If I clear cookies in browser, everything is fine, but I can't expect users to do the same when they encounter the problem.

My colleague explaind to me that it's (probably) happening because my local IIS decided to restart and some of session cookies became invalid, but if this can happen on local instance of IIS, wouldn't it be possible to also happen on the remote server?

Other important fact, the action that fails is called (more like redirected to) by a custom filter that we wrote. This filter is applied to all actions (but doesn't affect the one mentioned). Can this filter somehow make MVC ignore [Authorize] attribute?

I have a dirty workaround for this problem that should work (with this specific app), but I would prefer to prevent the problem from appearing int the first place.

---

I think this is related to this. Basically when the server gets reset authentication cookies die. They get recreated right away, except my app doesn't really have access to them till the page is reloaded (just like with logging in).

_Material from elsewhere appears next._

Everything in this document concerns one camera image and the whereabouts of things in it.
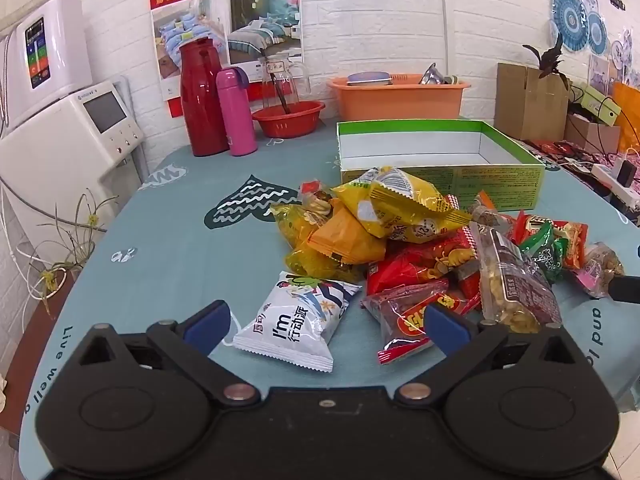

I partially solved the problem described above (a redirect is preformed somewhere on the way) so the application no longer gets stuck. However, if someone was logged in during the time the server restarted and he tries to preform a post after that, his post will not work and he will be redirected to a get action with the same name as the post action (our custom filter is to blame for that). Unfortunately I cannot fix the filter, because I would need user id for that and at the point at which the filter is called, it's still -1.

Answer 1

I guess my question is not too well written and kind of very localized (I should probably rewrite it or reask it), but the underlaying problem is more general than it seems, so let me salvage all the useful information into this answer.

Question 1: There is nothing preventing IIS from having a hiccup on a remote server and restarting the app, so yes this can (and happens) on the remote server (frequency will depend on the app itself and IIS configuration). The problem of disappearing session data seems to be related to the restarts of the app pool rather than the app itself.

Question 2: The custom filter has little to do with the situation. As pointed by Larry, in simple membership authorization is kind of unrelated to session data. If your session data is lost, the user does not stop being authorized, however user data is stored in the session. Without session you don't know who the user is. This information becomes available one action after session data was lost. So loosing session data can lead to a crash of the application or like in my case (where a custom filter depends on user data) to even weirder results.

So if you encounter unexpected disappearance of user data in your app (such as WebSecurity.CurrentUserId becoming -1), it might be worth investigating if your app pool is getting restarted (and why). Setting memory limits for an app pool seems to increase the likelihood of those restarts.